On December 4, 2017, Rosalie was taken off of life support. Days earlier, she had tried hanging herself in her room, leaving behind a note apologizing to her parents for what she had done to herself as well as referring to herself as “ugly” and “a loser.” These insults were picked up from bullies at school, who ultimately drove Rosalie to take her own life. In the words of her father, Freddie, Rosalie’s “death has to mean something.”
But where do we go from there? Saying a youth suicide must “mean something” should be a given. First of all, “youth” and “suicide” should never be placed next to one another. Nevertheless, it’s said every single time a young person takes their own life. Let it be the example, prompt those who feel suicidal to get the help they need, you know the drill. However, at the end of the day, saying you’re going to make an example out of a tragic incident like this won’t make the situation resolve itself. Like most things, suicide prevention is easier said than done.
I know this because, when I was around the same age as Rosalie, I felt the claustrophobia in my life that she surely felt in hers. When you are that young, the contained environment our educational system prescribes really works against you. For some, it feels like you’re stuck in a life-or-death boxing match where the winner has already been chosen, but it’ll never be you.
Now that technology and social media have become more accessible to children, the torture can leave the school and manifest on a screen leading to even worse outcomes. Sure, it’s part of growing up, but a person should never be driven to take their own life simply because the social system established in a middle/high school drowned them. And that’s the difference between insecurity being part of growing up and being something that actually kills you.

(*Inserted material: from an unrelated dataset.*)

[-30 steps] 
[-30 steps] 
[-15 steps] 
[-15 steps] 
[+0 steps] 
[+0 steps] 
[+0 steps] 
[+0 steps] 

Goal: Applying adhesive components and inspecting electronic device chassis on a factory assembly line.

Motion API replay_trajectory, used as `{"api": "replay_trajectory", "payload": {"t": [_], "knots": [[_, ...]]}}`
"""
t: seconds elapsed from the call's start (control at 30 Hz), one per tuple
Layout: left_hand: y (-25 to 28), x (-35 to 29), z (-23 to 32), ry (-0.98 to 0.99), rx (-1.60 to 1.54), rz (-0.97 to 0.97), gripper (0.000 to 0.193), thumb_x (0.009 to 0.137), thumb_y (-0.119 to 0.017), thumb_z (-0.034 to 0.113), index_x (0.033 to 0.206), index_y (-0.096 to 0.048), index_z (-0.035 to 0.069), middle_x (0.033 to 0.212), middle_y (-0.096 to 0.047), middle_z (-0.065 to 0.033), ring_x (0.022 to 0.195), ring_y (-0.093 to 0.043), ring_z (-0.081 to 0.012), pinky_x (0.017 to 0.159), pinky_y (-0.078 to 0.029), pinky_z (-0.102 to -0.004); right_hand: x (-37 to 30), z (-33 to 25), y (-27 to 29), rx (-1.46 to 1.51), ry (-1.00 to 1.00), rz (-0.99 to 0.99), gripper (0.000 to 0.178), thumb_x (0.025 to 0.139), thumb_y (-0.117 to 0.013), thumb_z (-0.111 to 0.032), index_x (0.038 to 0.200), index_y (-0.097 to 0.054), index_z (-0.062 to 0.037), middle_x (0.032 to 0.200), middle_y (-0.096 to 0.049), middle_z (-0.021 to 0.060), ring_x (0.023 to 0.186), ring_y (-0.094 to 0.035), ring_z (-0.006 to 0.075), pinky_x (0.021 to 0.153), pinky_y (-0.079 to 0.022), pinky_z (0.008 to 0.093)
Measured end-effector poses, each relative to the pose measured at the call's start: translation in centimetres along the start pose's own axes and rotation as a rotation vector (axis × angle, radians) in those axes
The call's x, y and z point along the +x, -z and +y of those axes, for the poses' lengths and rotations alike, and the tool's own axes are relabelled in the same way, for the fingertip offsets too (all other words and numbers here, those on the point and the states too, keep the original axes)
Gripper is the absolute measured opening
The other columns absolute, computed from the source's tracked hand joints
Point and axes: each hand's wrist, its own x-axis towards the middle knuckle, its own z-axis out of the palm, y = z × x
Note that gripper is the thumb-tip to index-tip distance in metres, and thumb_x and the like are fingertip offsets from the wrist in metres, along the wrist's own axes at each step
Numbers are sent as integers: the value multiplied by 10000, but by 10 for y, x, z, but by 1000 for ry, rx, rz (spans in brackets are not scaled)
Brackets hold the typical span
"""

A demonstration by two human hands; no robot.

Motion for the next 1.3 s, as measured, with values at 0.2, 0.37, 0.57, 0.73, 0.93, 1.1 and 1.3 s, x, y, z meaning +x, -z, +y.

The obvious difference between Rosalie and I is that I survived that period of claustrophobia. But it didn’t always feel like I was going to. There were times in my 13-year-old mind when I’d picture a world without me in it. I’d hear the hurtful words said and written about me by my peers and let myself believe that the world actually WOULD be better off without me. Thankfully, I held on out of fear of consequence. But maybe, if I’d had the support or had spoken up about my feelings, things would have been different.
Then again, how would victims of bullying like myself or Rosalie have known? The present action plan our society has taken to combat the issue that led to the end of Rosalie’s too-short life is to simply condemn bullying. But what do we tell victims? Where is the best place for them to seek shelter from the storm that is breaking them down? How do we create spaces where they can feel comfortable to openly and honestly discuss what goes on in their lives with someone older than them? Then, what do we adults do about it?

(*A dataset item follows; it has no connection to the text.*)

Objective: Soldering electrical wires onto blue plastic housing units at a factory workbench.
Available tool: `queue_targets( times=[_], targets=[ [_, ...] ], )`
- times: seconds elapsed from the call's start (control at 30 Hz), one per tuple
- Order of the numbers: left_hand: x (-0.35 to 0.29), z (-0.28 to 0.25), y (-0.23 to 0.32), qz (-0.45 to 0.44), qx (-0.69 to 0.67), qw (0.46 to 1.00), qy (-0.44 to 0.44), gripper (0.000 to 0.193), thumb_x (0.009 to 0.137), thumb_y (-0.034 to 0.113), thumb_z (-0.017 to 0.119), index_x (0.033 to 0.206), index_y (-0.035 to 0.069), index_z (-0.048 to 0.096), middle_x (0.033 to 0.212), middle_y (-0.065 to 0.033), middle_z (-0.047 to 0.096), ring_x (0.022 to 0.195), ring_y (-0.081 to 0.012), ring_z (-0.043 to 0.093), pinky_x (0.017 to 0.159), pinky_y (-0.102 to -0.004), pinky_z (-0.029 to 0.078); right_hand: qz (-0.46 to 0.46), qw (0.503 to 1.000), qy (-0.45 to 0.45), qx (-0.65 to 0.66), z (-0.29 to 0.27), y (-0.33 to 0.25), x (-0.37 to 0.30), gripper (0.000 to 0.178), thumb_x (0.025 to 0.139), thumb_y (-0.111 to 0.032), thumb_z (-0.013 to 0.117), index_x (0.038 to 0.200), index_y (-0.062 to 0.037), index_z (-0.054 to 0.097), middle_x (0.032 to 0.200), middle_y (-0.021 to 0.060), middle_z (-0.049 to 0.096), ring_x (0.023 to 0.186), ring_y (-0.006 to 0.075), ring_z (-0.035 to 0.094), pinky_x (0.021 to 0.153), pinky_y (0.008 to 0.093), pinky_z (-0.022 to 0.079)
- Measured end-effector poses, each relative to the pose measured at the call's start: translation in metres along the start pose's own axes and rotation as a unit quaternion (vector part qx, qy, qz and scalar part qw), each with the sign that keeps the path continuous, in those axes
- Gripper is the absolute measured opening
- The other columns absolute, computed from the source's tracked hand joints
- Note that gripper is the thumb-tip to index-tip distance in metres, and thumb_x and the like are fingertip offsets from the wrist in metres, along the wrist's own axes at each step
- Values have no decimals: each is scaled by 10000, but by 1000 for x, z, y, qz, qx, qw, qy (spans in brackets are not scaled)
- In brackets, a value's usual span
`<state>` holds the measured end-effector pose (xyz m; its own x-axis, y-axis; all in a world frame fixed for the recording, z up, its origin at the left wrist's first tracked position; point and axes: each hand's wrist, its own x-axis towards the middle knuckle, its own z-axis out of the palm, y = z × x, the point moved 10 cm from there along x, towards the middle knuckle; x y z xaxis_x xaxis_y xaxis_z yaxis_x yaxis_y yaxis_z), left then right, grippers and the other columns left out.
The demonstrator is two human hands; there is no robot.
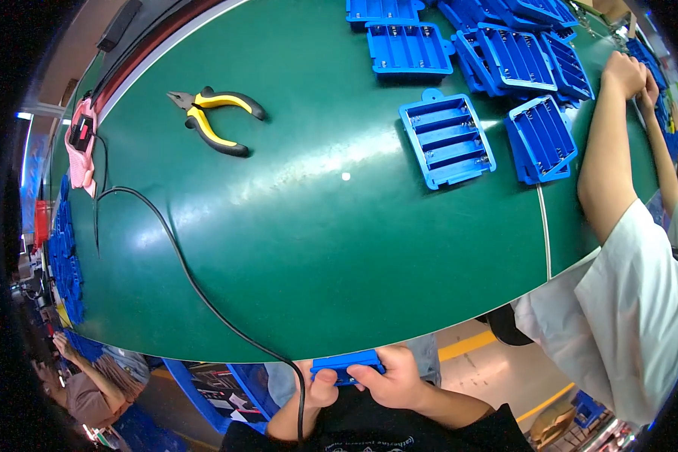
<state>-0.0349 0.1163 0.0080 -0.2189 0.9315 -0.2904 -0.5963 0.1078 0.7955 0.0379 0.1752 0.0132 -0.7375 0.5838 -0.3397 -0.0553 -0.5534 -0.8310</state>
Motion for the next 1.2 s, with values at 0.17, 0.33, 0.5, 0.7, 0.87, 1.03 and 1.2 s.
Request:
queue_targets(
  times=[0.17, 0.33, 0.5, 0.7, 0.87, 1.03, 1.2],
  targets=[
    [5, -1, 5, 8, 21, 999, 26, 476, 931, 316, 544, 1203, -61, 446, 962, -180, 613, 716, -216, 640, 595, -310, 547, 12, 999, 9, -30, -2, -1, 2, 180, 897, -56, 596, 1045, 44, 573, 714, 54, 597, 556, 92, 555, 481, 244, 439],
    [1, -4, 3, -12, 6, 999, 50, 539, 916, 369, 566, 1220, -55, 429, 954, -175, 615, 700, -208, 640, 583, -298, 544, 12, 1000, -15, 1, 4, -3, 5, 221, 906, -65, 596, 1093, 41, 549, 732, 50, 591, 571, 90, 560, 492, 241, 438],
    [-3, 0, -2, -51, -9, 997, 62, 622, 895, 453, 577, 1219, -57, 430, 943, -170, 619, 676, -204, 641, 569, -291, 540, 44, 999, -21, 24, 5, -2, -1, 224, 907, -71, 601, 1096, 39, 551, 725, 50, 590, 586, 94, 567, 507, 241, 444],
    [-5, 1, 13, -42, 62, 990, 116, 654, 887, 516, 556, 1177, -64, 469, 935, -165, 625, 676, -201, 648, 565, -273, 546, 89, 995, -25, 22, 8, -2, -3, 234, 904, -81, 617, 1109, 16, 560, 698, 29, 586, 577, 89, 557, 507, 243, 432],
    [-6, 9, 9, -114, 32, 990, 80, 662, 884, 530, 551, 1164, -65, 472, 935, -166, 624, 691, -202, 649, 573, -284, 551, 111, 993, -26, 25, 9, -9, -5, 218, 904, -80, 617, 1094, 18, 571, 692, 30, 584, 569, 86, 550, 502, 241, 424],
    [-16, 6, 11, -77, -31, 990, 116, 476, 931, 349, 564, 1120, -83, 496, 947, -190, 628, 737, -232, 654, 604, -321, 557, 111, 994, -15, 20, 9, -7, -7, 210, 903, -74, 613, 1086, 20, 575, 692, 29, 585, 567, 88, 548, 498, 240, 417],
    [-20, 12, 9, -47, -56, 995, 65, 387, 944, 241, 554, 1143, -81, 479, 965, -205, 626, 747, -245, 654, 622, -334, 561, 115, 993, -17, 8, 9, -7, -10, 204, 900, -66, 605, 1084, 18, 576, 696, 31, 591, 558, 92, 546, 495, 240, 422]
  ],
)
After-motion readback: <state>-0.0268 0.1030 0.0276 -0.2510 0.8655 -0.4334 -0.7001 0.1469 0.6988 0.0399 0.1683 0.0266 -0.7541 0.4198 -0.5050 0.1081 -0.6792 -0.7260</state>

We can’t tell them to ignore bullying, fight back, seek revenge, or feed into it. That doesn’t help the situation, and it surely won’t create a productive adult when all is said and done. What we can do, however, is preach that there IS hope for the future. Bullying, low self-esteem, and suicidal thoughts are just a thick fog covering that hope. In time, that fog will break and you will see the hope again. It happened to me, so I firmly believe it can happen to everyone.